Much recent concern, including the banning of Diego Maradona in soccer’s World Cup, has centred around the stimulant ephedrine, a common ingredient in cough mixtures, nasal decongestants and some asthma preparations.
“The analytical capabililties for stimulants can be very sensitive, that is the reason why laboratories are asked not to report ephedrine, for example, until it exceeds a certain threshold,” said Cowan. “You could exceed the threshold by taking an over-the- counter cold remedy, but one would not expect to pick this up three days later. On the other hand, with anabolic steroids you would hope to pick it up three days later.
“If athletes say they are taking medication, this is taken into account. As far as I know, no one has ever been disqualified for taking a mild analgesic.
“There are many medications permitted for asthma. People can take inhaled salbutamol and inhaled cortico-steroids — what more does one want? The advice has to be, ‘Make sure you know what you are taking’.”
Cowan pointed out that the asthma drug clenbuterol, the use of which resulted in the banning of weightlifters Andrew Saxton and Andrew Davies from the 1992 Barcelona Olympics, was not licensed in this country and there was no reason for athletes to use it.
Attempts by athletes to mask banned drugs by taking other substances were usually unsuccessful because of detection techniques. The masking agents were themselves banned.
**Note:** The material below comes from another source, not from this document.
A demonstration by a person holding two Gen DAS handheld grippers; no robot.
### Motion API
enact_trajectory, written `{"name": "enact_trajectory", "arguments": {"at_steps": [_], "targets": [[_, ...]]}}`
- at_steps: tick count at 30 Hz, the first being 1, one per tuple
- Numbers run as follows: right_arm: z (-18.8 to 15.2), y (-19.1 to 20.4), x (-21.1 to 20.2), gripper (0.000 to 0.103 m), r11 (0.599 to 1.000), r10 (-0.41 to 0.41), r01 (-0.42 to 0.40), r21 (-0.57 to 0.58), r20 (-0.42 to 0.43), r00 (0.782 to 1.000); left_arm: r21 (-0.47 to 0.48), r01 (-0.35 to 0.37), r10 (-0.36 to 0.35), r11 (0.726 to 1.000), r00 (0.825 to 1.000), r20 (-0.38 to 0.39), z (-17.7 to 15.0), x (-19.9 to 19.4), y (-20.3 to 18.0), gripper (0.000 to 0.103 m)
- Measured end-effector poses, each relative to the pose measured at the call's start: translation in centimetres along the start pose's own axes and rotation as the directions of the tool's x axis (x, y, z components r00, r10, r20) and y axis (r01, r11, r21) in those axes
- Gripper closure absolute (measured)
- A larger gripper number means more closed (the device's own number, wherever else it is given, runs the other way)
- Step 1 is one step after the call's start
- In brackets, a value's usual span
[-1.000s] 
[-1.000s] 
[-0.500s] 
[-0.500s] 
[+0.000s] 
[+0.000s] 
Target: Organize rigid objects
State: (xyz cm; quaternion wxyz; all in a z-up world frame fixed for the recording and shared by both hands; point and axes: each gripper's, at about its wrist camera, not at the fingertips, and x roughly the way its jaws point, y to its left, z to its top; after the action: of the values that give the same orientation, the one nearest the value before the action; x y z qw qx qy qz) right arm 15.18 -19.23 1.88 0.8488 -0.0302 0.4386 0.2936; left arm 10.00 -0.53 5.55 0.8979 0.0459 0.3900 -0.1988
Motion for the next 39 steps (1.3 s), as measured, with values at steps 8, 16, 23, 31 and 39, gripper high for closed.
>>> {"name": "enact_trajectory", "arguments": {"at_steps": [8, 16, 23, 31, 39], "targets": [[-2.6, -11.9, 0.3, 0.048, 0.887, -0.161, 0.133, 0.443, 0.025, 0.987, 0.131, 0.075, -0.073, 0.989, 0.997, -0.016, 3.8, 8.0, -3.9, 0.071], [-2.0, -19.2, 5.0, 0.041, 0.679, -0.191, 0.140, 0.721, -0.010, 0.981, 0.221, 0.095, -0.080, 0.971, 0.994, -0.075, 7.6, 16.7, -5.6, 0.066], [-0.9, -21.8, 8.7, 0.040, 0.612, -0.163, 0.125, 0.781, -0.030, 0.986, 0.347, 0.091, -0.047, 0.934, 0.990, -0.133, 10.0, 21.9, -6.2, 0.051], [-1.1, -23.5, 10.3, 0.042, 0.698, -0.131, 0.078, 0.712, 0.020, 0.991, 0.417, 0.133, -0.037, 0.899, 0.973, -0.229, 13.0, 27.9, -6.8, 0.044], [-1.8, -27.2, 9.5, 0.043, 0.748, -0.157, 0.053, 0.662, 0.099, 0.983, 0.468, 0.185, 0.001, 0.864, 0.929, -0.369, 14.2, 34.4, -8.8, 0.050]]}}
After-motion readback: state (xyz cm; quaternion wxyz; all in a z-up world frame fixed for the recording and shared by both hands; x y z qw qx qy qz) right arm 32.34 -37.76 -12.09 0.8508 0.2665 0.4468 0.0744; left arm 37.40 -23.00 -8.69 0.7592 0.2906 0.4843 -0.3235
Cowan said the analogy of detecting a grain of sugar in a bucket of sand probably reflected the accuracy of analytic techniques. It was hoped it would soon be possible to search for two currently undetectable means of improving performance — the use of growth hormones and the chemical EPO, which boosts the oxygen content of blood.
The most commonly abused drugs are:
* Stimulants: These increase movement, mental activity and enhance mood.
* Betablockers: These slow the heart rate, helping prevent movement to disturb the aim of shooters, archers and even snooker players.
* Pain killers: Drugs derived from morphine and the more common ones such as codeine can raise mood and decrease sensitivity to pain and fatigue.
* Anaboloic steroids: These increase muscle bulk, improving strength and enabling harder training.
* Diuretics: These cause water loss and can mask other banned substances.
* Growth hormone: This can promote muscle growth, and is presently undetectable.
* Blood doping: Various methods are used to raise oxygen uptake.